-- WORK INSTRUCTIONS --
For the records that follow, please set down exactly the lines between the one holding "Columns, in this" and the one holding "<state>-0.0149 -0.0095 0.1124", inclusive, and only those.
■ ■ ■ ■
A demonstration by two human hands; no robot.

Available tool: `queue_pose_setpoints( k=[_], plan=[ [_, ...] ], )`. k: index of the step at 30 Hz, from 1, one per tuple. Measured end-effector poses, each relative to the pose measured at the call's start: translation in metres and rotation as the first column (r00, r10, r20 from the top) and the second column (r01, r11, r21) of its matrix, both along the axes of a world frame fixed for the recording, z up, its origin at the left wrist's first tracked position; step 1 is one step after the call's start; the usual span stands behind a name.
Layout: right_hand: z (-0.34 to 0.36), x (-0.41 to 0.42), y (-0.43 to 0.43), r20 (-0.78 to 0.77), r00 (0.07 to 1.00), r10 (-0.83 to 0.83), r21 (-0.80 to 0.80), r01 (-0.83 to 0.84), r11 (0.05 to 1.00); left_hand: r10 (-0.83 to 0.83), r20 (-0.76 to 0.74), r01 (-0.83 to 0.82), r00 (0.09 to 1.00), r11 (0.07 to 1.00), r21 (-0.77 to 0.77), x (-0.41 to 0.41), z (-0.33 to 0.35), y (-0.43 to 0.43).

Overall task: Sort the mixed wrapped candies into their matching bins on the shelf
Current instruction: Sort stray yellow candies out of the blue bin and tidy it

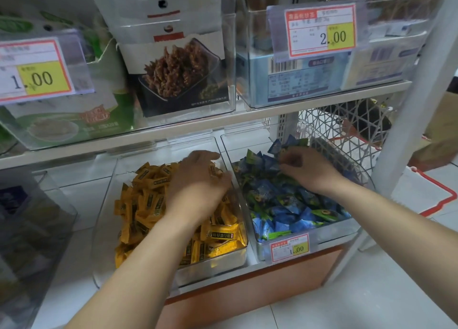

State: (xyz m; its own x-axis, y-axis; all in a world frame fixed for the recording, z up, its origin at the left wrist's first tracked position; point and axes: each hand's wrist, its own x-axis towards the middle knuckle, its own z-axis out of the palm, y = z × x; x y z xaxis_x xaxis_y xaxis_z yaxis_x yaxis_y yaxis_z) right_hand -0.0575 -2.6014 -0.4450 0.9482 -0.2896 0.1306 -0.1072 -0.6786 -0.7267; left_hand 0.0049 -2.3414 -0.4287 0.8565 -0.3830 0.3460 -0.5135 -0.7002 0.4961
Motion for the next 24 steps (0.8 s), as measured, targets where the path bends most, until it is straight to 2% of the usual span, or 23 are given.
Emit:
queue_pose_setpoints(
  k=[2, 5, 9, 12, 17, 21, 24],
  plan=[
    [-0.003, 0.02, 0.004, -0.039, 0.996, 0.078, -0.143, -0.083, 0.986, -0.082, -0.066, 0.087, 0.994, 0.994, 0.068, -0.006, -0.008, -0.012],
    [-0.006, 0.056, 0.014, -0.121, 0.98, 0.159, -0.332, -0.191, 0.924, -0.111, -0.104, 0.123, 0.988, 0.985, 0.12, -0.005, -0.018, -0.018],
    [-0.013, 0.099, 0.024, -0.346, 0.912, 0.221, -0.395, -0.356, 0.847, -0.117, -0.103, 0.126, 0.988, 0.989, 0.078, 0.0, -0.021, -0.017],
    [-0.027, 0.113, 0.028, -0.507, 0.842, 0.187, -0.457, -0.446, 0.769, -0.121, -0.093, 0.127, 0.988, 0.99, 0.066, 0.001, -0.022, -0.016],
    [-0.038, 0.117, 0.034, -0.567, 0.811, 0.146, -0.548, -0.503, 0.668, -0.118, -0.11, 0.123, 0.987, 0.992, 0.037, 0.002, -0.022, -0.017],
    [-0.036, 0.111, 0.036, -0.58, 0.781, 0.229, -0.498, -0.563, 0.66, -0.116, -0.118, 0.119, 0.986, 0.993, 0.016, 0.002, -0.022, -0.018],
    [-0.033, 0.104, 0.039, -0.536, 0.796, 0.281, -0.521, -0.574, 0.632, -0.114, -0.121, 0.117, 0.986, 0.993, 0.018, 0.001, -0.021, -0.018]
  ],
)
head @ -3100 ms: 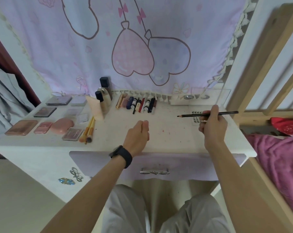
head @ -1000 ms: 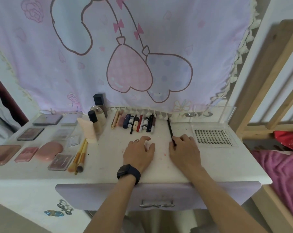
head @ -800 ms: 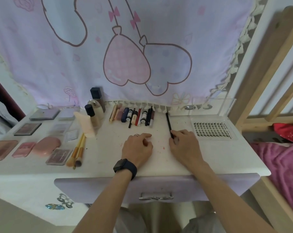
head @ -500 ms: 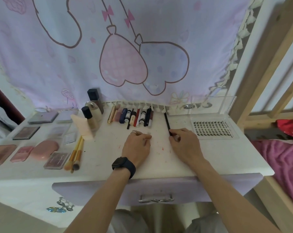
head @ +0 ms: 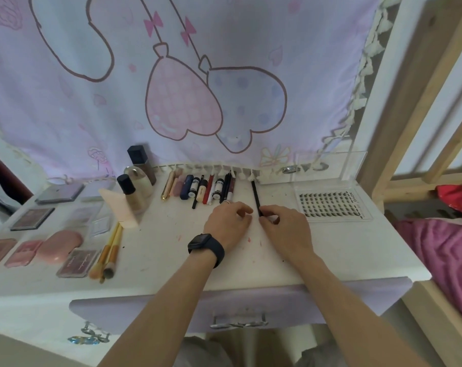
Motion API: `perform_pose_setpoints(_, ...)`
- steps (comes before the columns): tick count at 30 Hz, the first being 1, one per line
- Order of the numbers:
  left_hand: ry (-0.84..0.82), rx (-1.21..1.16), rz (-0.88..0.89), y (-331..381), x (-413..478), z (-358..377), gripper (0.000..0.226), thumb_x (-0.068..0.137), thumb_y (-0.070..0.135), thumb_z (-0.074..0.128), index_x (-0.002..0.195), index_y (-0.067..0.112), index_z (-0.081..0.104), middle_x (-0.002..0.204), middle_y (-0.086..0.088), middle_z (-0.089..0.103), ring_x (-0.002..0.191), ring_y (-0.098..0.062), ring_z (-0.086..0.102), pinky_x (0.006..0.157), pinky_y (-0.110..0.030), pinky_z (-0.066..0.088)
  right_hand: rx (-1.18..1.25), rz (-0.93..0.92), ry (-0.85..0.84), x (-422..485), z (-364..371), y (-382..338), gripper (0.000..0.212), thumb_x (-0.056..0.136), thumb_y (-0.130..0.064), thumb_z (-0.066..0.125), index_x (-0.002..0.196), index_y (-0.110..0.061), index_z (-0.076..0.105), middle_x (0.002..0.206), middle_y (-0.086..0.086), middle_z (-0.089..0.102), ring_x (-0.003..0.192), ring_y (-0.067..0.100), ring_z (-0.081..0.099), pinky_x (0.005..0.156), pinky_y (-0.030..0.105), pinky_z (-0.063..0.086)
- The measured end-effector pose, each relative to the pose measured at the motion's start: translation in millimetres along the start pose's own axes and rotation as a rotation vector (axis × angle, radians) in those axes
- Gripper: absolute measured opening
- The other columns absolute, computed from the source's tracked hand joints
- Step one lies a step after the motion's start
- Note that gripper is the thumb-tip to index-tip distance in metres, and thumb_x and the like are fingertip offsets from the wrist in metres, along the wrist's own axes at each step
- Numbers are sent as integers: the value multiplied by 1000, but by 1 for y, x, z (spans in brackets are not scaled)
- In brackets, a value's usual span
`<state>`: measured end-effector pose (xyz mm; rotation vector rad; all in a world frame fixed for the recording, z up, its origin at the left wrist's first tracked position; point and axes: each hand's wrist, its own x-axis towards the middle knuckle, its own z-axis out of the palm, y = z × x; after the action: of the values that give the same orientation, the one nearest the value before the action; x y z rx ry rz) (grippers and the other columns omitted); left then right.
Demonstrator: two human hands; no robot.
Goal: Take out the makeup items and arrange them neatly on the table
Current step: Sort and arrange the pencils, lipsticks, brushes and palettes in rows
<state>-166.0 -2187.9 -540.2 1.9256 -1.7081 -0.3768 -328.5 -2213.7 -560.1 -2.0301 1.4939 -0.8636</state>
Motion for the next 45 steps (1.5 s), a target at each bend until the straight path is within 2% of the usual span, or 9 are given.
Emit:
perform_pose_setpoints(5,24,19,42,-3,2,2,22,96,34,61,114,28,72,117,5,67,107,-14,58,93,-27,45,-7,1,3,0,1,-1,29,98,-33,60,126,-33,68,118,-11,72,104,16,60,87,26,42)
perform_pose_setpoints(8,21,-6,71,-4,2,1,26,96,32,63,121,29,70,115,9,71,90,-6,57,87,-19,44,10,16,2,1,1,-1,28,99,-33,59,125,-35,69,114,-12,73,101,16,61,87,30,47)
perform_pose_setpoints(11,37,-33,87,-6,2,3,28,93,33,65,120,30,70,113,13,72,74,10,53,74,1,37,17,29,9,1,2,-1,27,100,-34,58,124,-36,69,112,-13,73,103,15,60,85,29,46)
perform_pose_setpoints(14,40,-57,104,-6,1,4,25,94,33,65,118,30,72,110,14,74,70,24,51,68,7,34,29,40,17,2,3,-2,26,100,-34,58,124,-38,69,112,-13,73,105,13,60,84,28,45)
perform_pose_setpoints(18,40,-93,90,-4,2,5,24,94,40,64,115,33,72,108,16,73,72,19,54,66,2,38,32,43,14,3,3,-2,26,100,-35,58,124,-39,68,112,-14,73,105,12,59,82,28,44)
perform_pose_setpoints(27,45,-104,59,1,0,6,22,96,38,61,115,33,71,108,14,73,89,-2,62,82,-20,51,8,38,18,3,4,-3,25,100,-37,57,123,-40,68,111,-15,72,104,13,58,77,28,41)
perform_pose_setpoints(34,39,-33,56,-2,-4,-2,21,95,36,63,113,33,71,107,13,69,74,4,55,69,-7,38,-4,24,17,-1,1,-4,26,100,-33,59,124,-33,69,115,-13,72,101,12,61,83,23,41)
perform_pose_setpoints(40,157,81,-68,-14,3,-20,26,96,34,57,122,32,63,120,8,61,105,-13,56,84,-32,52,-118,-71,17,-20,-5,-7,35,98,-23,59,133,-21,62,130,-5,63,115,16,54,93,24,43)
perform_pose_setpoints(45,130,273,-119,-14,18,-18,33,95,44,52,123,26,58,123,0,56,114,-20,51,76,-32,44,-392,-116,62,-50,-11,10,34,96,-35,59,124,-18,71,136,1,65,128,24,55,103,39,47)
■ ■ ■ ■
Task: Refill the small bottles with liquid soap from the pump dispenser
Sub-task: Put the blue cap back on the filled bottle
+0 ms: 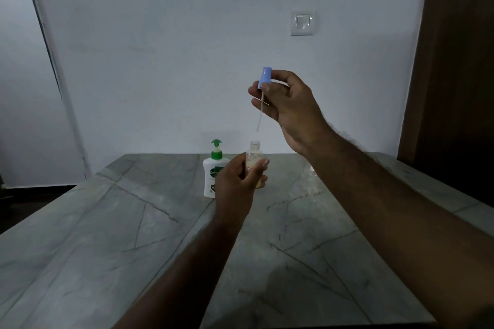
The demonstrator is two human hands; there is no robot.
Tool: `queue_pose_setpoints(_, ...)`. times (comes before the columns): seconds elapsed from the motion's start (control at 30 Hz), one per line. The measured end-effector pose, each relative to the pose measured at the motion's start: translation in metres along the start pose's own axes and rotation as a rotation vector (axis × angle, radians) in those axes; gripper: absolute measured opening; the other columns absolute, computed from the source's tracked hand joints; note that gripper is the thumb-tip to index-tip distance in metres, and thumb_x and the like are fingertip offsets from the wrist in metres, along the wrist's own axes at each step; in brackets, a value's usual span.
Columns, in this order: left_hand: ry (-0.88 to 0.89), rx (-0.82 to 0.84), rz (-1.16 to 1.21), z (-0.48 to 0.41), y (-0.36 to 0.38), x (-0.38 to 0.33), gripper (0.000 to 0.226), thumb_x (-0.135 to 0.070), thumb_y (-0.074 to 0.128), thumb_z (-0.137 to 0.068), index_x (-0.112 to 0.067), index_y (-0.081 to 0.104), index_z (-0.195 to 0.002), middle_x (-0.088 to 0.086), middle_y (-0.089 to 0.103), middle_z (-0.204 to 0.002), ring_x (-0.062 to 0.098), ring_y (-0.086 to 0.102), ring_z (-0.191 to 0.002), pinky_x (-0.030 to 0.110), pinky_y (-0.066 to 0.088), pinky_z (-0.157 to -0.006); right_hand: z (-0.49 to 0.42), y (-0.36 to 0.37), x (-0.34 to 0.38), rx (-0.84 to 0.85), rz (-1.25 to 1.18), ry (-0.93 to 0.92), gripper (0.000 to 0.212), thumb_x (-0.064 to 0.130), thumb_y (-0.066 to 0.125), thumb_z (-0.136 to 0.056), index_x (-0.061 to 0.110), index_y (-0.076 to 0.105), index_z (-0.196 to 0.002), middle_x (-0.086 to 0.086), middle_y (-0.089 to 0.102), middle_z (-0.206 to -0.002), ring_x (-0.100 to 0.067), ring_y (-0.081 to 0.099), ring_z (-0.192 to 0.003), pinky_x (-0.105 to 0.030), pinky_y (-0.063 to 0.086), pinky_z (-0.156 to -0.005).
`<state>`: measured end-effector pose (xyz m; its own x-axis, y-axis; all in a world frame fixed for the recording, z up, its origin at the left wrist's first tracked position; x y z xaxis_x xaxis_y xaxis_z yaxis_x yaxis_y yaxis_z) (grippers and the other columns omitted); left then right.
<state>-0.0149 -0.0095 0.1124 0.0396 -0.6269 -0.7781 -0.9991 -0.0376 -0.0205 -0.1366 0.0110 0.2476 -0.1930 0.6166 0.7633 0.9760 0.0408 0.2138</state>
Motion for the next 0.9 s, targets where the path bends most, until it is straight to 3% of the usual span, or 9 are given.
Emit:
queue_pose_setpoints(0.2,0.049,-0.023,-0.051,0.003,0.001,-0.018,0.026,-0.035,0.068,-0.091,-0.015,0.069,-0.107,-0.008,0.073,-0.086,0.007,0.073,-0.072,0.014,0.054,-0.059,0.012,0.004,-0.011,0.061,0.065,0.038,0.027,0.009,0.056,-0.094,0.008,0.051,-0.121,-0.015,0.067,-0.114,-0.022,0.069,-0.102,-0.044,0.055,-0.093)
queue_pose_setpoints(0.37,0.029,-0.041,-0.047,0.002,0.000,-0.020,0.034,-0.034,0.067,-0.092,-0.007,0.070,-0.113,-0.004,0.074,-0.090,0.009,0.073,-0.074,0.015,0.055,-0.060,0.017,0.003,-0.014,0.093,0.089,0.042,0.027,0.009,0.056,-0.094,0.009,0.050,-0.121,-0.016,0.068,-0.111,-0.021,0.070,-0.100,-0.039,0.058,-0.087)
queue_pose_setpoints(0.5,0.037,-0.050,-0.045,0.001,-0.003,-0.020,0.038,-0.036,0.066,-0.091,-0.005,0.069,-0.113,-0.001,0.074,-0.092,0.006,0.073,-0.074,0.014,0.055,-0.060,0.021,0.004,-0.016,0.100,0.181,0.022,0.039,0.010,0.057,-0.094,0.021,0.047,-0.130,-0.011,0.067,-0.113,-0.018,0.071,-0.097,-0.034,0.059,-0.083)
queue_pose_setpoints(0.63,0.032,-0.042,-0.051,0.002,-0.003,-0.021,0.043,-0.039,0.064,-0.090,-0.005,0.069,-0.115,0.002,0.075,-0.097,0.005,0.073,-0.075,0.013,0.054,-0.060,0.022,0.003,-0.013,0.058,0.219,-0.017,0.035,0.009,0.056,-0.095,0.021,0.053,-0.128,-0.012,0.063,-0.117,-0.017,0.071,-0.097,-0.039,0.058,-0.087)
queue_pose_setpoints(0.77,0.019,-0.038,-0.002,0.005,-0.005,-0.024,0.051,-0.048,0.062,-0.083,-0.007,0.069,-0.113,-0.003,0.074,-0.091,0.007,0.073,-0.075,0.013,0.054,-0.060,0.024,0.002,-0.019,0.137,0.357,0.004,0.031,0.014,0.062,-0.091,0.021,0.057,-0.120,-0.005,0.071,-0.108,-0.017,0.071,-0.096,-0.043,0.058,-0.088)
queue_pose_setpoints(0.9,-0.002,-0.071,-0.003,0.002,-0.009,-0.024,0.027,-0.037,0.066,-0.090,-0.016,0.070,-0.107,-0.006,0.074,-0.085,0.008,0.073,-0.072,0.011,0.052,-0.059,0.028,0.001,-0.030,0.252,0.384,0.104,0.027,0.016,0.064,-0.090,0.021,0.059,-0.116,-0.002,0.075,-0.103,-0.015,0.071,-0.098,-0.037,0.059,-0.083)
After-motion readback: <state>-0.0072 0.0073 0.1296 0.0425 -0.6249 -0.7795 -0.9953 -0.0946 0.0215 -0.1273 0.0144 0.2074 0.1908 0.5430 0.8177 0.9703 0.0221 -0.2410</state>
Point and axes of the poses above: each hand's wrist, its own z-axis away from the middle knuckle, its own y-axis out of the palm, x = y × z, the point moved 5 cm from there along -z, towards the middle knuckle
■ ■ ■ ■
-- OUTPUT --
Columns, in this order: left_hand: ry (-0.88 to 0.89), rx (-0.82 to 0.84), rz (-1.16 to 1.21), z (-0.48 to 0.41), y (-0.36 to 0.38), x (-0.38 to 0.33), gripper (0.000 to 0.226), thumb_x (-0.135 to 0.070), thumb_y (-0.074 to 0.128), thumb_z (-0.137 to 0.068), index_x (-0.112 to 0.067), index_y (-0.081 to 0.104), index_z (-0.195 to 0.002), middle_x (-0.088 to 0.086), middle_y (-0.089 to 0.103), middle_z (-0.204 to 0.002), ring_x (-0.062 to 0.098), ring_y (-0.086 to 0.102), ring_z (-0.191 to 0.002), pinky_x (-0.030 to 0.110), pinky_y (-0.066 to 0.088), pinky_z (-0.157 to -0.006); right_hand: z (-0.49 to 0.42), y (-0.36 to 0.37), x (-0.34 to 0.38), rx (-0.84 to 0.85), rz (-1.25 to 1.18), ry (-0.93 to 0.92), gripper (0.000 to 0.212), thumb_x (-0.064 to 0.130), thumb_y (-0.066 to 0.125), thumb_z (-0.136 to 0.056), index_x (-0.061 to 0.110), index_y (-0.076 to 0.105), index_z (-0.196 to 0.002), middle_x (-0.086 to 0.086), middle_y (-0.089 to 0.102), middle_z (-0.206 to -0.002), ring_x (-0.100 to 0.067), ring_y (-0.081 to 0.099), ring_z (-0.192 to 0.003), pinky_x (-0.105 to 0.030), pinky_y (-0.063 to 0.086), pinky_z (-0.156 to -0.005).
`<state>`: measured end-effector pose (xyz m; its own x-axis, y-axis; all in a world frame fixed for the recording, z up, its origin at the left wrist's first tracked position; x y z xaxis_x xaxis_y xaxis_z yaxis_x yaxis_y yaxis_z) (grippers and the other columns omitted); left then right.
<state>-0.0149 -0.0095 0.1124 0.0396 -0.6269 -0.7781 -0.9991 -0.0376 -0.0205 -0.1366 0.0110 0.2476 -0.1930 0.6166 0.7633 0.9760 0.0408 0.2138</state>

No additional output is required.